Then you must meander your way through this incredible crowded long commercialized street fair that feels like it completely contradicts the somber spirituality of the whole occasion in a way.
But there are tons of families and people here and most are not even tourists from out of the country. There are people with their faces painted like skulls and little girls wearing big hats that represent Catrina.
All kinds of street food. It would all be fine and fun to me if it was only maybe on the other side of town and not say right up the the doors of the cemetery and church gate. But that is just my personal feeling and perhaps not what the people f the town want, I do not know nor do I want to speak for anyone but myself.
We went through the gates...
and first went into the church which was absolutely beautiful.
But then we were highly shocked and disappointed in that there were hardly any flowers and no candles or decorations or offerings at all on any of the graves. Although the cemetery itself was really cool because it was so old and the history and look of it.
But there were no families celebrating or sitting by the sides of their loved ones gone.
I managed to see one or two graves decorated but even taking these pictures felt really weird.
You see if it had been what it typically was suppose to be it would have been ok to admire from afar and give blessings and love to the families and the beauty they put into remembering their loved ones.
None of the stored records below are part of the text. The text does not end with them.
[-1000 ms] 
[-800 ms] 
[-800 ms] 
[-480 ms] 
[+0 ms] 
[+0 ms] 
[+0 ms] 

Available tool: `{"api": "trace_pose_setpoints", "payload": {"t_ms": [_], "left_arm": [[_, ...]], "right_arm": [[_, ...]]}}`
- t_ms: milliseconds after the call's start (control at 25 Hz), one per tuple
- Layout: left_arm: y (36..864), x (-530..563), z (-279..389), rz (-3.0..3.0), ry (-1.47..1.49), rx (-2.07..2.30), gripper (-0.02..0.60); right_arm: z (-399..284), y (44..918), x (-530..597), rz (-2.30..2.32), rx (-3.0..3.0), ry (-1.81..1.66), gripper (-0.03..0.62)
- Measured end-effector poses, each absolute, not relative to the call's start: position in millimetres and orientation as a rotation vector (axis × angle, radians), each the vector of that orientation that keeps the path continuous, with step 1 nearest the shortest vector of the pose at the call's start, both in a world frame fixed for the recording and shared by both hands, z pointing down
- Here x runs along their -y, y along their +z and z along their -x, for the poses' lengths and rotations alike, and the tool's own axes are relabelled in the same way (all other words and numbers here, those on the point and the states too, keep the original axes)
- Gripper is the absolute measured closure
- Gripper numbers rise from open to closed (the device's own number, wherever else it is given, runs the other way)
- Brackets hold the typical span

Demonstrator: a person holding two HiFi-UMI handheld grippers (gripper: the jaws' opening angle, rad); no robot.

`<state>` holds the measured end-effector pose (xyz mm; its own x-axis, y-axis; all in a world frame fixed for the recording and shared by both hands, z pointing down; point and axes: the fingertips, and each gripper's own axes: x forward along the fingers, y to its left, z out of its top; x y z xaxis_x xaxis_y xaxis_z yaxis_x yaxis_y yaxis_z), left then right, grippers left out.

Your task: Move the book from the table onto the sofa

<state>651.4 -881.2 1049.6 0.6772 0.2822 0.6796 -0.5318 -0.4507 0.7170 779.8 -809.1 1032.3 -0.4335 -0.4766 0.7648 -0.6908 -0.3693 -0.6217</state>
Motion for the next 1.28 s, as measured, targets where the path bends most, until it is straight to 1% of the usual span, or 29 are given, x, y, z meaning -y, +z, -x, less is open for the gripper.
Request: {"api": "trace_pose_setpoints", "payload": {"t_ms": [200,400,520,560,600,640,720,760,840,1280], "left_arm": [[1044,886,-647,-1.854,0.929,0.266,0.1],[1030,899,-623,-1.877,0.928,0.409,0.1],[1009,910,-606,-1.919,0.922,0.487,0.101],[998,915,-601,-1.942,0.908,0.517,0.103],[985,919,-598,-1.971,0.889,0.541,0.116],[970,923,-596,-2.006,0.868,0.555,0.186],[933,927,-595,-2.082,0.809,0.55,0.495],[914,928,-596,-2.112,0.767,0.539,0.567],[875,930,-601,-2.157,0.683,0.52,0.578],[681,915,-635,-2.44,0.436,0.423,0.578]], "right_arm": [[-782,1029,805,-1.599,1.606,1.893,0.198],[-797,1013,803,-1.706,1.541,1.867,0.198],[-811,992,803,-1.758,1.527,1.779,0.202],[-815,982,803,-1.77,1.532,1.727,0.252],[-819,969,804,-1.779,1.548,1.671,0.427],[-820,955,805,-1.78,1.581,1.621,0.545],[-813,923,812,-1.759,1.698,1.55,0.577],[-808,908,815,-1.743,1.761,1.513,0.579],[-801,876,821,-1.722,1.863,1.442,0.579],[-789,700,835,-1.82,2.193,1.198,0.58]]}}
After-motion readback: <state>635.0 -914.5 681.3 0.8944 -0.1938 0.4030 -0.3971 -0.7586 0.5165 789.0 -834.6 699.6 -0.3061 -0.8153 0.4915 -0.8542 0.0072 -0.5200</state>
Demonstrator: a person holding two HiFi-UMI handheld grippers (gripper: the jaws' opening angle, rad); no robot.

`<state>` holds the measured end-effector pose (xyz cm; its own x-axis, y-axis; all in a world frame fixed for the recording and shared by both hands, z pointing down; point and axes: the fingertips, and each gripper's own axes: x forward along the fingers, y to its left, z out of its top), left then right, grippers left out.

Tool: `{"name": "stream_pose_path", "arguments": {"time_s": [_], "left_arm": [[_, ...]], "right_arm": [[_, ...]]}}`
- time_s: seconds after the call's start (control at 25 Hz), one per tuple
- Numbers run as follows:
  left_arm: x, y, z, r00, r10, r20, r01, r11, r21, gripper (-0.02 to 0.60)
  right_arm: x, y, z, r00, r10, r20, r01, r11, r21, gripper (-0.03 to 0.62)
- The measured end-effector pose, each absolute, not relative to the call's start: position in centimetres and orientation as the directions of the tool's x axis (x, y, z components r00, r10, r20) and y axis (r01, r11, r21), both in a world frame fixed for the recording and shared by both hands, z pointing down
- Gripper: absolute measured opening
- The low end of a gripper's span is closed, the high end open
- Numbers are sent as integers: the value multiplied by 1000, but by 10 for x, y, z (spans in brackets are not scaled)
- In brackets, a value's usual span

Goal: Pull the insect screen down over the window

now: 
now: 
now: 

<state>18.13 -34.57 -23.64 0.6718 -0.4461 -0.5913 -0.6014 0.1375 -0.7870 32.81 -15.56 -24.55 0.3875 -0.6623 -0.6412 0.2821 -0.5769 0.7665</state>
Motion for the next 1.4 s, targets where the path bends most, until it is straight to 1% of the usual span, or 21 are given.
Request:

But this was not that and some people were simply running around on the graves taking selfies. It seemed very disrespectful in a way and Thom especially, was getting upset about it. I agreed too and so we left.
So times they are a changing. I don't know if it has become so commercialized or such a big "attraction" now that families are deciding to not participate in this way anymore and are perhaps keeping their memories alive at home more with offerendas? Perhaps sitting in a cold graveyard is no longer appealing to the youth who would rather be out at a street fair with their friends or participating in something more similar to Halloween and getting candy? Perhaps it is none of these things. I really can't say but even though we were disappointed our group, for the most part, was amazing in not letting this get us too down and not letting this ruin what was already an amazing trip so far. This day was already packed with so many amazing memories and history of the the holiday and culture.
If you have wondered where all the original VW Beetles went...well I would say Mexico got most of them.
We saw them everywhere and in every color and not those modern ones that they tried to remarket to my generation in the 90s. Javier said they use to be taxis here. I did really enjoy seeing them again everywhere....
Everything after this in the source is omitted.